Will Arnautovic, der sich gerade mit Roter Stern Belgrad den serbischen Meistertitel gesichert hat, etwa auf das politische Parkett begeben? Wohl kaum, auch wenn das in den Kommentaren unter den Videos viele Fans gutheißen würden.
Am Mittwochabend kam dann die Auflösung ans Licht. Die postete Arnautovic auch gleich selbst auf seinem Instagram-Kanal. "Mein offizielles Statement", schrieb der rot-weiß-rote Star-Stürmer zu einem kurzen Clip, der ebenso im Stile einer Wahlkampfrede gehalten ist. "Servus, Österreich. Ich möchte es euch hiermit offiziell sagen. Ja, die Gerüchte stimmen", leitete der Roter-Stern-Legionär ein.
Und führte dann weiter aus: "Ich habe es ja schon bei der WM-Qualifikation angesprochen, jetzt gehen wir es gemeinsam an." Und schloss dann den kurzen Videoclip: "Marko for President – für mehr Feiertage." Damit bezog sich der 37-Jährige in dem launigen Clip auf seine in der Euphorie live im TV geäußerte Forderung in Richtung des österreichischen Präsidenten Alexander van der Bellen, den Tag der geschafften WM-Qualifikation zu einem Feiertag zu machen.
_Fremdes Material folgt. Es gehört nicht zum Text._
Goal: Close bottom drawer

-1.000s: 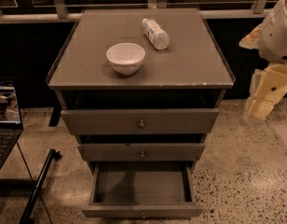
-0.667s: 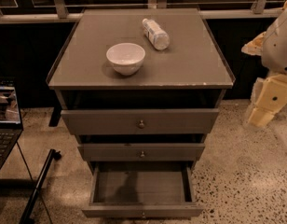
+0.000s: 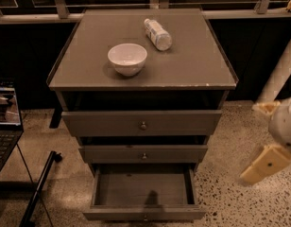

Was sich hinter diesem ungewöhnlichen Video verbirgt, wird klar, wenn man auf die aufgestellte Sponsorenwand im Hintergrund blickt. Da ist nämlich das Logo eines südkoreanischen Autobauers zu sehen – also ein Werbe-Coup mit Arnautovic. Nachdem der Star-Stürmer zuletzt bereits einen Werbedeal mit einer österreichischen Brauerei an Land gezogen hatte.